YOUR TASK: Copy the listing that follows exactly. Its pictures do not belong in the copy.
-------- DATA SHOWN
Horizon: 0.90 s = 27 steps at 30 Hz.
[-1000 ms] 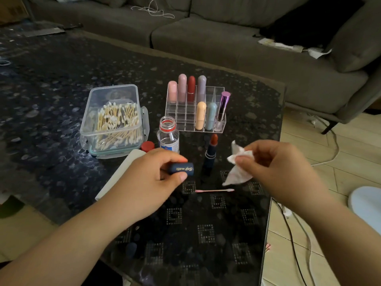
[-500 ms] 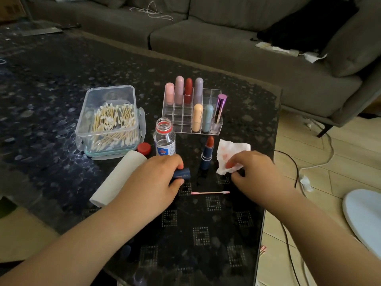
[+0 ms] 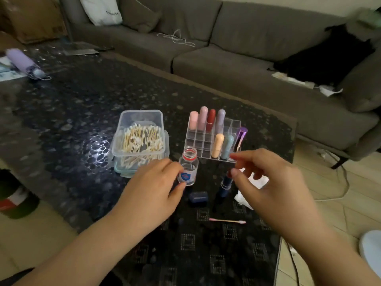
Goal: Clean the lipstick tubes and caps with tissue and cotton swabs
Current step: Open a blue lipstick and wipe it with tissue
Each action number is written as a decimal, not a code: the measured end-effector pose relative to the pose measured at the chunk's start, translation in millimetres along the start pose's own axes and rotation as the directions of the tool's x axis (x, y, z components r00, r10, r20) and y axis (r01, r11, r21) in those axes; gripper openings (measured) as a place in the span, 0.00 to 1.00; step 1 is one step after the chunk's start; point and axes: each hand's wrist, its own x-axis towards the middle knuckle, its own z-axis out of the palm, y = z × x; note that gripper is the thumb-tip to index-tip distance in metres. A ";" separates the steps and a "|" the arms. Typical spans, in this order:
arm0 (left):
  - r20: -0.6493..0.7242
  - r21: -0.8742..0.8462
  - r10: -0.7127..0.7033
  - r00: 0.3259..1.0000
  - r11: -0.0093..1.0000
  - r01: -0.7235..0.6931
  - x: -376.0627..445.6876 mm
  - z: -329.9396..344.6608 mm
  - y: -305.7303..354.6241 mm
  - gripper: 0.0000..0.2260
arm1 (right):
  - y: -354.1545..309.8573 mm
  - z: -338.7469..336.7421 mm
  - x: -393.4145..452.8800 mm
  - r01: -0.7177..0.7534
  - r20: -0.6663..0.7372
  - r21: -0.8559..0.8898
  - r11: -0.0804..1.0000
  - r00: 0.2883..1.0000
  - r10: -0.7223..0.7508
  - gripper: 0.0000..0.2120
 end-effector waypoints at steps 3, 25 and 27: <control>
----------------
RESPONSE AREA:
Horizon: 0.90 s = 27 steps at 30 Hz.
[-1000 ms] 
[-500 ms] 
[+0 ms] 
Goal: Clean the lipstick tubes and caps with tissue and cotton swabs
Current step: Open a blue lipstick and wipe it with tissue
Each action number is written as a decimal, not a code: the measured end-effector pose relative to the pose measured at the chunk's start, translation in millimetres along the start pose's own axes and rotation as the directions of the tool's x axis (x, y, z components r00, r10, r20) and y axis (r01, r11, r21) in those axes; gripper openings (measured) as a place in the span, 0.00 to 1.00; step 1 is one step after the chunk's start; point and axes: each hand's wrist, its own x-axis towards the middle knuckle, its own z-axis out of the palm, y = z × x; note that gripper is the thumb-tip to index-tip distance in metres. A ";" separates the steps and a "|" the arms. Typical spans, in this order:
arm0 (left):
  - r20: -0.6493..0.7242
  - r21: -0.8742..0.8462
  - r10: -0.7127..0.7033
  - r00: 0.3259..1.0000
  - r11: -0.0093..1.0000
  - r01: -0.7235..0.6931
  - x: -376.0627..445.6876 mm
  - z: -329.9396..344.6608 mm
  - y: -305.7303..354.6241 mm
  - gripper: 0.0000..0.2260
arm1 (right):
  - y: -354.1545..309.8573 mm
  - z: -338.7469..336.7421 mm
  - x: -393.4145..452.8800 mm
  - r01: -0.7177..0.7534
  - r20: -0.6663..0.7372
  - r21: -0.8559..0.8898
  - r11: -0.0804..1.0000
  - r00: 0.2883..1.0000
  - r10: -0.7223..0.7508
  - gripper: 0.0000..0.2120
 end-effector waypoints at steps 3, 25 and 27: <control>

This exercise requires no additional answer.